Your task is to repeat all of the data exactly while excluding the pictures.
--- START ---
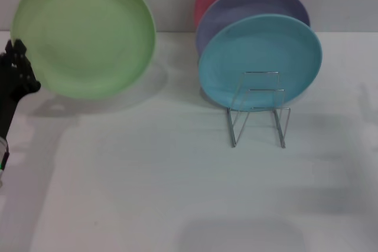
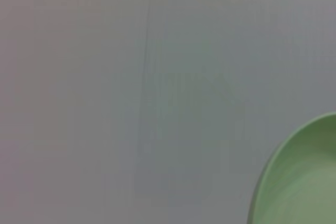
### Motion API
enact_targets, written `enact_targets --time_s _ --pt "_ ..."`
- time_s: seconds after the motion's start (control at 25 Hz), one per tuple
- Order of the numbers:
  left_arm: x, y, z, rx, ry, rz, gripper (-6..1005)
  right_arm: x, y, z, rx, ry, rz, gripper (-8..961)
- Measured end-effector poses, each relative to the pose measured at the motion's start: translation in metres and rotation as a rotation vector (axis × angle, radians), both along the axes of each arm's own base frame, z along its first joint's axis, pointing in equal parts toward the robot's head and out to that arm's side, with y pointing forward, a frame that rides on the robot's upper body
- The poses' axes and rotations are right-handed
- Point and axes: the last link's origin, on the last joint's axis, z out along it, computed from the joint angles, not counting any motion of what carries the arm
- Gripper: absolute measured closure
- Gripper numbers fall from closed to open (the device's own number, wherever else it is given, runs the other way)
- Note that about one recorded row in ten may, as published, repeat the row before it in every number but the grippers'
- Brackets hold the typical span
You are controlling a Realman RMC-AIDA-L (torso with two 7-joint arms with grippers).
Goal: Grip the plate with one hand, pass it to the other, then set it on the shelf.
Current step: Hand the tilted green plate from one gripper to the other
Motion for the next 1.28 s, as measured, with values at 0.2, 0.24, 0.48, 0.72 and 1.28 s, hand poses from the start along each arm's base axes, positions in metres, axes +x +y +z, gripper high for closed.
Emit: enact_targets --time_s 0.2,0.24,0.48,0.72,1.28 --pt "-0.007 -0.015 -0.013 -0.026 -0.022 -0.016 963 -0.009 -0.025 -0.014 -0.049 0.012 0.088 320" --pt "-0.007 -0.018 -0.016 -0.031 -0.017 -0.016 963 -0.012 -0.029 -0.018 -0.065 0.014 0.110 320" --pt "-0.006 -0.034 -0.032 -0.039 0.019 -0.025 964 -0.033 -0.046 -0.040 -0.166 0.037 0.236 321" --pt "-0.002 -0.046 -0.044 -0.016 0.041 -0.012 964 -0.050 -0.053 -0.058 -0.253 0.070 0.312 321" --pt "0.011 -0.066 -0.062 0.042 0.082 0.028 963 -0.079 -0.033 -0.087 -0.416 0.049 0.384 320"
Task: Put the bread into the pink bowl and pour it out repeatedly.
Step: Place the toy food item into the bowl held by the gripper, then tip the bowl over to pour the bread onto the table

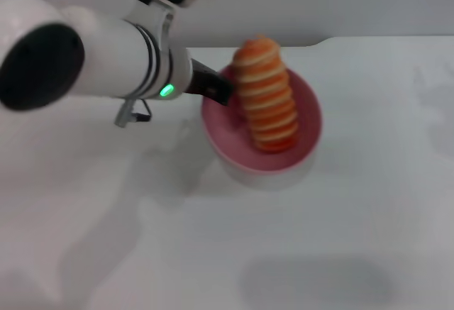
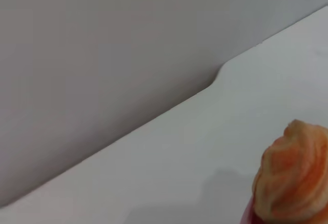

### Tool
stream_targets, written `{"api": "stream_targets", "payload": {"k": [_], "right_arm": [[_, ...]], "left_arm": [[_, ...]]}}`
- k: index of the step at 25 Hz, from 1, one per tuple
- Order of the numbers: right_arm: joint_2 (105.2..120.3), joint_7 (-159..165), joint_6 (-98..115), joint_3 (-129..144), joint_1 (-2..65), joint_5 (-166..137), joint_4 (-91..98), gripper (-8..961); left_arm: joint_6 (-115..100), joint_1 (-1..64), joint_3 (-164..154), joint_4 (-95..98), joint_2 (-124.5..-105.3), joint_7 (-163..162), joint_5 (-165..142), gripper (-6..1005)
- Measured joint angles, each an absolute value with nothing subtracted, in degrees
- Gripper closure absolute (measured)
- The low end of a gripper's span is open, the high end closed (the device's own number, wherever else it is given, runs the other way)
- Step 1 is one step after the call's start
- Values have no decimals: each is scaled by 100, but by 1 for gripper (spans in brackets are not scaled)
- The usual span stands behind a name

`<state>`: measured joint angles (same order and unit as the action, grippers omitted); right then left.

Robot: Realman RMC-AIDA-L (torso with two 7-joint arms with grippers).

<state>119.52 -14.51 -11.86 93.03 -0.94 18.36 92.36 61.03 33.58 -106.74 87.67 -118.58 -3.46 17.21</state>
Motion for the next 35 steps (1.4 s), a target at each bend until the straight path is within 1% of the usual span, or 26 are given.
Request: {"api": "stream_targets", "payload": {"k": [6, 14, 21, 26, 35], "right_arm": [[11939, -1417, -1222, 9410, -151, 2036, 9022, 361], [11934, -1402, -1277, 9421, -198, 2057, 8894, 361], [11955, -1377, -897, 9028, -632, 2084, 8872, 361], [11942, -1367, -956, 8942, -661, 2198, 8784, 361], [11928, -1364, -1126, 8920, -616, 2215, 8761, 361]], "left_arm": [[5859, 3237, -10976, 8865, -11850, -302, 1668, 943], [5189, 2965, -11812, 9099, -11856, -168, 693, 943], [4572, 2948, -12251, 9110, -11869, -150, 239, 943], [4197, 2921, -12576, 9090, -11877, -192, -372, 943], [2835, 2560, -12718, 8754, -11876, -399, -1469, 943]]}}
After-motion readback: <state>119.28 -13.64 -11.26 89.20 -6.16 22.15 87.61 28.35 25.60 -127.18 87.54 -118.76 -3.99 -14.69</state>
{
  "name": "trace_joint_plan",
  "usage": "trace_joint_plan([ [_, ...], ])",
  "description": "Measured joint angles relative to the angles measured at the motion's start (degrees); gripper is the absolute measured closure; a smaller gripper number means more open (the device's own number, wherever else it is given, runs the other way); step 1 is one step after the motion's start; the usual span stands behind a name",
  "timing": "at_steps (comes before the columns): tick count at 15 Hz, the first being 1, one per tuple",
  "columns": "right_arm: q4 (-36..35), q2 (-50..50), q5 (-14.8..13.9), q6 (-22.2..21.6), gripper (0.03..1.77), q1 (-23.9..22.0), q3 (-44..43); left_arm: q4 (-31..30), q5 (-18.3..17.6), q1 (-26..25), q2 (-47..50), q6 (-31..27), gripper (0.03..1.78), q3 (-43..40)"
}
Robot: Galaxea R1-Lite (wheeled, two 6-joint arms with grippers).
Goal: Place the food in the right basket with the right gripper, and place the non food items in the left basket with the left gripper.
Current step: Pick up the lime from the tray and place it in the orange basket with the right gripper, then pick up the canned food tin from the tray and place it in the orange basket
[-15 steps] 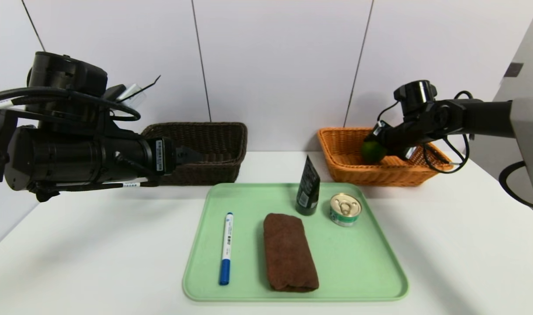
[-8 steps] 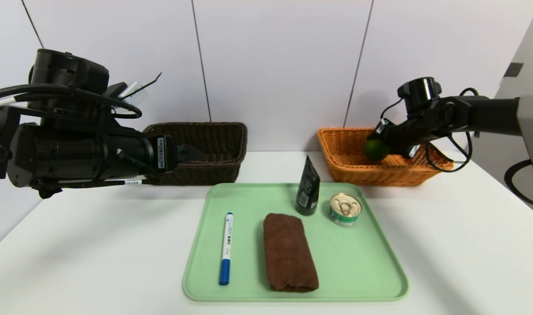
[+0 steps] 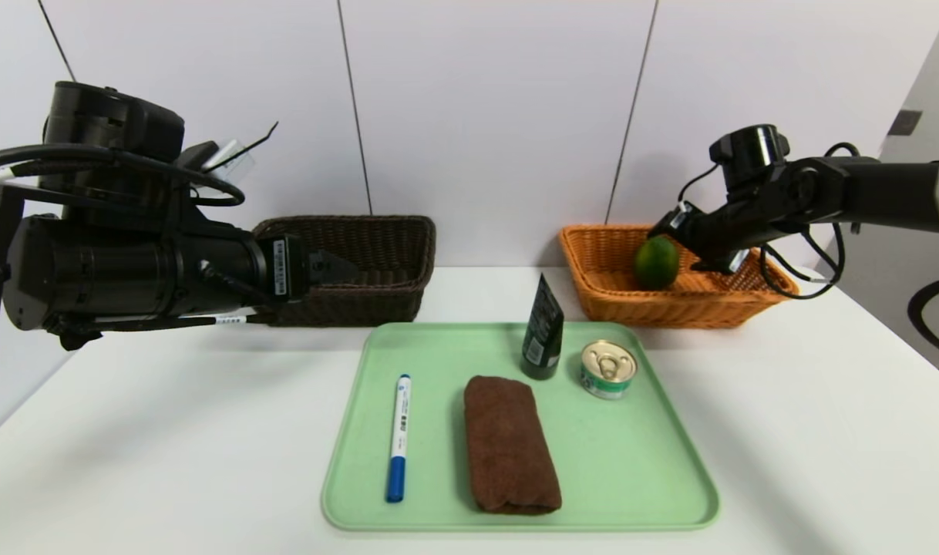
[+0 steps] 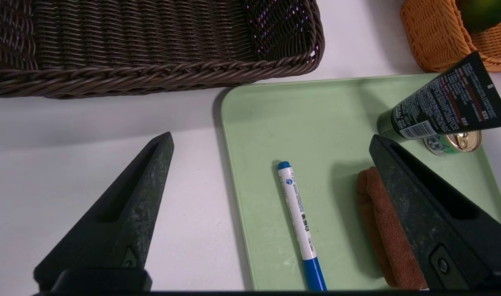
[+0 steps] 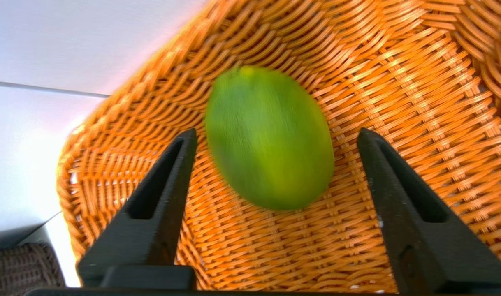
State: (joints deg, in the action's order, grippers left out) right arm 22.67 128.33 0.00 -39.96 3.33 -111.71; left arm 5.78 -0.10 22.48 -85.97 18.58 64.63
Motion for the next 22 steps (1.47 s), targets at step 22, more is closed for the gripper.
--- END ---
OUTPUT OF THE EXERCISE:
### Motion API
enact_targets, written `enact_targets --time_s _ --pt "_ ..."`
- time_s: seconds after the motion's start (control at 25 Hz), one per tuple
- Order of the numbers:
  left_arm: x, y, z, rx, ry, rz, gripper (-6..1005)
  right_arm: x, y, z, rx, ry, rz, gripper (-8..961)
- Measured end-effector poses, each relative to the pose measured at the motion's start: translation in metres and rotation as a rotation vector (axis × angle, radians), both along the axes of each arm's own base frame, z along its first joint's axis, pointing in equal parts toward the robot's head and out to that arm's side, with y pointing forward, a frame that rides on the robot's upper body
- The poses' axes and rotations are right-handed
- Point and axes: the last link's origin, on the last joint's axis, z out along it, computed from the joint angles, not counting any motion of what carries the arm
- Gripper: absolute measured closure
- Gripper numbers fall from closed to open (the device's own number, wherever else it is given, runs the other way)
- Note that about one recorded row in ten may, as published, repeat the row before it in every number but the grippers'
- Brackets hold the typical span
You are controlling a Realman RMC-AIDA-L (torso with two 7-joint arms with grippers).
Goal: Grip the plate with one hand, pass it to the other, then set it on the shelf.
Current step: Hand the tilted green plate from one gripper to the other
Motion for the next 1.28 s, as measured, with values at 0.2, 0.24, 0.48, 0.72 and 1.28 s, hand poses from the start along each arm's base axes, positions in metres, axes +x +y +z, gripper high for closed.
Emit: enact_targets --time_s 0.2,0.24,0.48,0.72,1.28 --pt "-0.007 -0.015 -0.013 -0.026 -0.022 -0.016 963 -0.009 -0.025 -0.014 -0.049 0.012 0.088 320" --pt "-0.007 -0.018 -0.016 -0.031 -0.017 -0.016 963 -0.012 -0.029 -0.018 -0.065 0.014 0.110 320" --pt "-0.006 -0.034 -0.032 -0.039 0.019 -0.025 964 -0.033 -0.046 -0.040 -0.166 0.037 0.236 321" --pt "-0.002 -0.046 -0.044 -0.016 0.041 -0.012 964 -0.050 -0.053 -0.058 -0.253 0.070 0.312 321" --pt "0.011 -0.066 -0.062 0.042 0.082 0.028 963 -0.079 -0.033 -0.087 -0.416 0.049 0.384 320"
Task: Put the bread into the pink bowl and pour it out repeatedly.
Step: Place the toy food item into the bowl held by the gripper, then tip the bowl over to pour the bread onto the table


### Tool
stream_targets, written `{"api": "stream_targets", "payload": {"k": [_], "right_arm": [[_, ...]], "left_arm": [[_, ...]]}}`
- k: index of the step at 25 Hz, from 1, one per tuple
- Order of the numbers: right_arm: joint_2 (105.2..120.3), joint_7 (-159..165), joint_6 (-98..115), joint_3 (-129..144), joint_1 (-2..65), joint_5 (-166..137), joint_4 (-91..98), gripper (-8..961); left_arm: joint_6 (-115..100), joint_1 (-1..64), joint_3 (-164..154), joint_4 (-95..98), joint_2 (-124.5..-105.3), joint_7 (-163..162), joint_5 (-165..142), gripper (-6..1005)
- Measured joint angles, each an absolute value with nothing subtracted, in degrees
- Gripper closure absolute (measured)
- The low end of a gripper's span is open, the high end closed (the device's own number, wherever else it is given, runs the other way)
- Step 1 is one step after the call's start
- Values have no decimals: each is scaled by 100, but by 1 for gripper (spans in brackets are not scaled)
- The usual span stands behind a name

`<state>`: measured joint angles (same order and unit as the action, grippers omitted); right then left.

Robot: Realman RMC-AIDA-L (torso with two 7-joint arms with grippers).

<state>119.52 -14.51 -11.86 93.03 -0.94 18.36 92.36 61.03 33.58 -106.74 87.67 -118.58 -3.46 17.21</state>
Motion for the next 35 steps (1.4 s), a target at each bend until the straight path is within 1% of the usual span, or 26 are given.
Request: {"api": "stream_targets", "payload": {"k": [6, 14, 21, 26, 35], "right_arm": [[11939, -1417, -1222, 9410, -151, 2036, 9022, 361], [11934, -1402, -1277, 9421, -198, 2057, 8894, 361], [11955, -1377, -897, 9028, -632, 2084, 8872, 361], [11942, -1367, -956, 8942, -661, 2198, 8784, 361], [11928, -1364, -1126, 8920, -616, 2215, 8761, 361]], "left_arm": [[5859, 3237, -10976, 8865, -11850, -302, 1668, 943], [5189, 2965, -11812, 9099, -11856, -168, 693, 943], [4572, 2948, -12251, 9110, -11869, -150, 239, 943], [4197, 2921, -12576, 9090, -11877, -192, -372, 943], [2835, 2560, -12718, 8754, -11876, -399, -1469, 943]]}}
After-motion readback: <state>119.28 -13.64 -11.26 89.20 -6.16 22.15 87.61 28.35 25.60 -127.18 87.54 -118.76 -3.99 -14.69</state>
{
  "name": "trace_joint_plan",
  "usage": "trace_joint_plan([ [_, ...], ])",
  "description": "Measured joint angles relative to the angles measured at the motion's start (degrees); gripper is the absolute measured closure; a smaller gripper number means more open (the device's own number, wherever else it is given, runs the other way); step 1 is one step after the motion's start; the usual span stands behind a name",
  "timing": "at_steps (comes before the columns): tick count at 15 Hz, the first being 1, one per tuple",
  "columns": "right_arm: q4 (-36..35), q2 (-50..50), q5 (-14.8..13.9), q6 (-22.2..21.6), gripper (0.03..1.77), q1 (-23.9..22.0), q3 (-44..43); left_arm: q4 (-31..30), q5 (-18.3..17.6), q1 (-26..25), q2 (-47..50), q6 (-31..27), gripper (0.03..1.78), q3 (-43..40)"
}
Robot: Galaxea R1-Lite (wheeled, two 6-joint arms with grippers).
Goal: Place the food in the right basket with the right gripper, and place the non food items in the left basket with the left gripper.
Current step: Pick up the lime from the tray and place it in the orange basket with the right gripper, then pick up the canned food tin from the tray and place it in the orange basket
[-15 steps] 
[-8 steps] 
[+0 steps] 
[+0 steps] 
[+0 steps] 
State: (joints deg, in the action's order, grippers left out) right arm 22.67 128.33 0.00 -39.96 3.33 -111.71; left arm 5.78 -0.10 22.48 -85.97 18.58 64.63
Motion for the next 22 steps (1.47 s), targets at step 22, more is closed for the gripper.

Fully answered, the exercise is complete.